[发明专利]人源脐带间充质干细胞的制备方法

摘要

本发明公开了一种人源脐带间充质干细胞的制备方法，包括脐带预处理和干细胞培养步骤，该方法简单、过程易于操作，在干细胞的培养过程，采用低氧的培养环境，干细胞培养基使用加有血清替代物和细胞因子IFN‑γ的无血清且不加入任何抗生素的培养基，可以有效促进干细胞增殖，从而有效的缩短培养时间，并能维持其表型特征，本发明的方法不仅提高了分离效率，缩短了培养周期，同时还获得了高纯度、安全性高、表征优良的脐带间充质干细胞。
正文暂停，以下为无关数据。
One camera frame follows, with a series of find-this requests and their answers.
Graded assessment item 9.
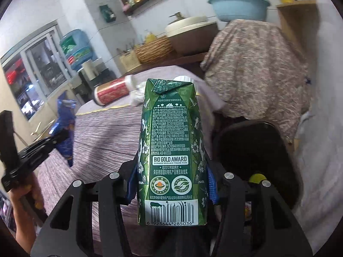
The crumpled white paper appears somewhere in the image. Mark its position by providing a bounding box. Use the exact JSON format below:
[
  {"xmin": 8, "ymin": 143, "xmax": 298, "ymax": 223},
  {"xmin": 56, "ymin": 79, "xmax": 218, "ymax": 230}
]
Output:
[{"xmin": 130, "ymin": 82, "xmax": 147, "ymax": 106}]

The blue water jug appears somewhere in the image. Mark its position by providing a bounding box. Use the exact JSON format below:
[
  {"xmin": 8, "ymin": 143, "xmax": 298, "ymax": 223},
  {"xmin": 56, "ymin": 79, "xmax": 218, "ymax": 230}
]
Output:
[{"xmin": 59, "ymin": 29, "xmax": 98, "ymax": 71}]

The light blue plastic basin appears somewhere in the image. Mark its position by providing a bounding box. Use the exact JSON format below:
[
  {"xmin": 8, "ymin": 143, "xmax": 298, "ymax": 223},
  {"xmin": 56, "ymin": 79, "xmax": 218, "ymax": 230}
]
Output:
[{"xmin": 208, "ymin": 0, "xmax": 271, "ymax": 22}]

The white cloth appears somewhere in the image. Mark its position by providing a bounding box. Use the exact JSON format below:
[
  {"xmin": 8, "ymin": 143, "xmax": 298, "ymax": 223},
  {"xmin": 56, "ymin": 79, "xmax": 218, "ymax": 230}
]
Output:
[{"xmin": 291, "ymin": 3, "xmax": 343, "ymax": 236}]

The wicker basket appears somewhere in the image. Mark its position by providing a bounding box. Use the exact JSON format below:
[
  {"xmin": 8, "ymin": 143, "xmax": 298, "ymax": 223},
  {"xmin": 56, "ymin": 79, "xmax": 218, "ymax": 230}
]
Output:
[{"xmin": 134, "ymin": 35, "xmax": 173, "ymax": 64}]

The person's left forearm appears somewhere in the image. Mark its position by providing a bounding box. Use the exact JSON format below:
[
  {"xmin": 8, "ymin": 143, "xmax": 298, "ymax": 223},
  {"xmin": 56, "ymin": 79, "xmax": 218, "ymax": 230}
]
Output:
[{"xmin": 9, "ymin": 197, "xmax": 37, "ymax": 255}]

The cream cloth with yellow trim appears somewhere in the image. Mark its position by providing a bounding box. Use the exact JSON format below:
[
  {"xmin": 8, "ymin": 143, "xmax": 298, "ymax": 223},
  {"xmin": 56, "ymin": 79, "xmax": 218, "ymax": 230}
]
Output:
[{"xmin": 76, "ymin": 66, "xmax": 226, "ymax": 115}]

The red can with white lid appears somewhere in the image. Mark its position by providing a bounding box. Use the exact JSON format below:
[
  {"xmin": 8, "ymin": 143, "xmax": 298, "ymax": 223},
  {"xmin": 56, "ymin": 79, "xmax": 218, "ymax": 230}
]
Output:
[{"xmin": 94, "ymin": 75, "xmax": 138, "ymax": 106}]

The blue snack bag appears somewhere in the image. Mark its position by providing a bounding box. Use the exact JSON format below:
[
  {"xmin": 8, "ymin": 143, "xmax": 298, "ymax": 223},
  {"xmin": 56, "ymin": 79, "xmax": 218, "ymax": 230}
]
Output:
[{"xmin": 50, "ymin": 91, "xmax": 78, "ymax": 168}]

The sliding window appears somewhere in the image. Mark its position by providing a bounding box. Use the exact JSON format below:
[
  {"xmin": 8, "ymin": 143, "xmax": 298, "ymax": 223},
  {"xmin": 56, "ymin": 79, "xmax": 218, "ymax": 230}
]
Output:
[{"xmin": 1, "ymin": 23, "xmax": 78, "ymax": 122}]

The person's left hand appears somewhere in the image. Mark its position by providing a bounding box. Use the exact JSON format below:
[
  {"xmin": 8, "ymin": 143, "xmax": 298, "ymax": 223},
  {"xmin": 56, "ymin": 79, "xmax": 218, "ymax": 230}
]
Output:
[{"xmin": 5, "ymin": 170, "xmax": 45, "ymax": 212}]

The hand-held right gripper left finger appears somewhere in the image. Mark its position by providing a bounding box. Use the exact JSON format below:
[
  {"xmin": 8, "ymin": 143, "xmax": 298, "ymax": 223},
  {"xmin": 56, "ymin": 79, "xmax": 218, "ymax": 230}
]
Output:
[{"xmin": 31, "ymin": 161, "xmax": 140, "ymax": 257}]

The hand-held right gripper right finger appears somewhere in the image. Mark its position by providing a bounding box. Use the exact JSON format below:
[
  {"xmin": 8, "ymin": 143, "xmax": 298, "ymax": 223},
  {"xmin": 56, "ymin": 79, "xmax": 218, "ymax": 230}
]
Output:
[{"xmin": 205, "ymin": 158, "xmax": 314, "ymax": 257}]

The wooden cabinet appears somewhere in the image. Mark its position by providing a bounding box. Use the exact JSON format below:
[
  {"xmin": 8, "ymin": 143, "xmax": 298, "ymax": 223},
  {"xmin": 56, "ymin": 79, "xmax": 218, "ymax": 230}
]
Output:
[{"xmin": 276, "ymin": 0, "xmax": 317, "ymax": 52}]

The chopstick holder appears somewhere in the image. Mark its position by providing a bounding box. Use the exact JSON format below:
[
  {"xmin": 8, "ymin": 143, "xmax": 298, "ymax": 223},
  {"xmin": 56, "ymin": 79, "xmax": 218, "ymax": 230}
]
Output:
[{"xmin": 116, "ymin": 41, "xmax": 141, "ymax": 73}]

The floral paisley cloth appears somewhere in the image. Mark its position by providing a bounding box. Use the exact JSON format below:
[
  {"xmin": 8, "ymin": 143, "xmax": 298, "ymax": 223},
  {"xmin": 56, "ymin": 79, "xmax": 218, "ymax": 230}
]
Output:
[{"xmin": 200, "ymin": 19, "xmax": 313, "ymax": 145}]

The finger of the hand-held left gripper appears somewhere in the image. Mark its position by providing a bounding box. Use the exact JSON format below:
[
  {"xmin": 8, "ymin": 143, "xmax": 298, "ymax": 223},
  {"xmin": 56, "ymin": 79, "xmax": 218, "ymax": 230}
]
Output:
[{"xmin": 38, "ymin": 130, "xmax": 70, "ymax": 153}]

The green wall packet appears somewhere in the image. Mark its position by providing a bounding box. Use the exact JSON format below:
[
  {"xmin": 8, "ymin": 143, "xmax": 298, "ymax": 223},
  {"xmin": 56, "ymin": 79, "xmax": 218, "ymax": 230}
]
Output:
[{"xmin": 99, "ymin": 5, "xmax": 117, "ymax": 23}]

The black trash bin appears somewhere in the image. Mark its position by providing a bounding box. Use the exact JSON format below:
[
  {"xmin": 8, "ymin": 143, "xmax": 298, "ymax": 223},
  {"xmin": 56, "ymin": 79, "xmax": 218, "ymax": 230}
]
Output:
[{"xmin": 212, "ymin": 120, "xmax": 301, "ymax": 220}]

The white paper roll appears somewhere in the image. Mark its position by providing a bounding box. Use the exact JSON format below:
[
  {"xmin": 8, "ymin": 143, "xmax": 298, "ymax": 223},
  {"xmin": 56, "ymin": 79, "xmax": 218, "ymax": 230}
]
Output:
[{"xmin": 82, "ymin": 59, "xmax": 95, "ymax": 80}]

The purple striped tablecloth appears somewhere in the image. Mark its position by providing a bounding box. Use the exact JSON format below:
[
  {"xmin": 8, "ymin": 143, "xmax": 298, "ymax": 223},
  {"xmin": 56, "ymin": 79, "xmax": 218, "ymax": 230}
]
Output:
[{"xmin": 36, "ymin": 106, "xmax": 216, "ymax": 257}]

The green drink carton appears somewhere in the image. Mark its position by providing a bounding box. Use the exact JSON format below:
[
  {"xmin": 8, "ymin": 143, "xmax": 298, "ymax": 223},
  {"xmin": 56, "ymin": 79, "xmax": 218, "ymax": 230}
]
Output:
[{"xmin": 137, "ymin": 78, "xmax": 209, "ymax": 227}]

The brown and cream sink basin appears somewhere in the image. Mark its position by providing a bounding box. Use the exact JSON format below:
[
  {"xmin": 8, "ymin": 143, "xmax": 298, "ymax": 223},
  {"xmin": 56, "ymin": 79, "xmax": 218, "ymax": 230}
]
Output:
[{"xmin": 165, "ymin": 16, "xmax": 218, "ymax": 57}]

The water dispenser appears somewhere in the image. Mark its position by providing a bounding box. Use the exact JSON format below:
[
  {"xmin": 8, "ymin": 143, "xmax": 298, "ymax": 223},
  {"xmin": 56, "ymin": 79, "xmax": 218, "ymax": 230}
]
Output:
[{"xmin": 78, "ymin": 57, "xmax": 108, "ymax": 87}]

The wooden counter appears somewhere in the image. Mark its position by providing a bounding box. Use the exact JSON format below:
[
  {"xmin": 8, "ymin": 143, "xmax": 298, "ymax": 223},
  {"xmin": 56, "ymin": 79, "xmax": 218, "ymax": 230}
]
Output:
[{"xmin": 122, "ymin": 52, "xmax": 212, "ymax": 74}]
本发明适用于制备人源脐带间充质干细胞。

主权项

一种人源脐带间充质干细胞的制备方法，其特征在于按照如下的步骤顺序进行：（1）脐带预处理将人源脐带预处理，剥离华尔通氏胶，将其处理为1‑3mm3的组织块，用0.9%氯化钠洗涤组织块并离心，弃0.9%氯化钠上清；（2）干细胞培养①用移液管吸取上述离心后的组织块至培养瓶中，并使培养瓶中的组织块间隔1cm平铺于瓶壁；②将步骤①的培养瓶置于37℃、含有5%CO2和1%O2的培养箱中，培养30min后取出，将培养瓶外壁消毒后置于生物安全柜内，向培养瓶中按照每毫升组织块加入10‑15mL完全培养基，将培养瓶移至37℃、含有5%CO2和1%O2的培养箱，培养3‑4d换液一次；③当细胞生长融合度超过80%时，将培养瓶外壁消毒后置于生物安全柜内，向培养瓶加入0.25%胰蛋白酶消化液，均匀浸湿细胞壁表面，室温条件下作用3‑5min,待细胞从培养瓶壁脱落下来，向培养瓶中加入完全培养基终止消化；④用移液管轻轻吹打剩余贴壁细胞，使其从瓶壁上脱落下来形成细胞悬液，将细胞悬液转移至离心管中，向培养瓶加入0.9%氯化钠吹洗2次，汇入离心管内，离心管于1100rpm离心5min，弃上清，用0.9%氯化钠合并沉淀至1管，取样计数，再次离心，弃上清；⑤向步骤④再次离心得到的细胞中加入完全培养基，形成重悬细胞，接种于培养瓶中，使细胞浓度为3×104‑5×104个/mL，将培养瓶置于37℃、含有5%CO2和1%O2的培养箱中，培养2‑3d;⑥当细胞生长融合度超过80%后，得到人源脐带间充质干细胞，收集第一代细胞；⑦重复上述①‑⑥步骤两次，分别收集第二代细胞和第三代细胞，将每代细胞冻存备用。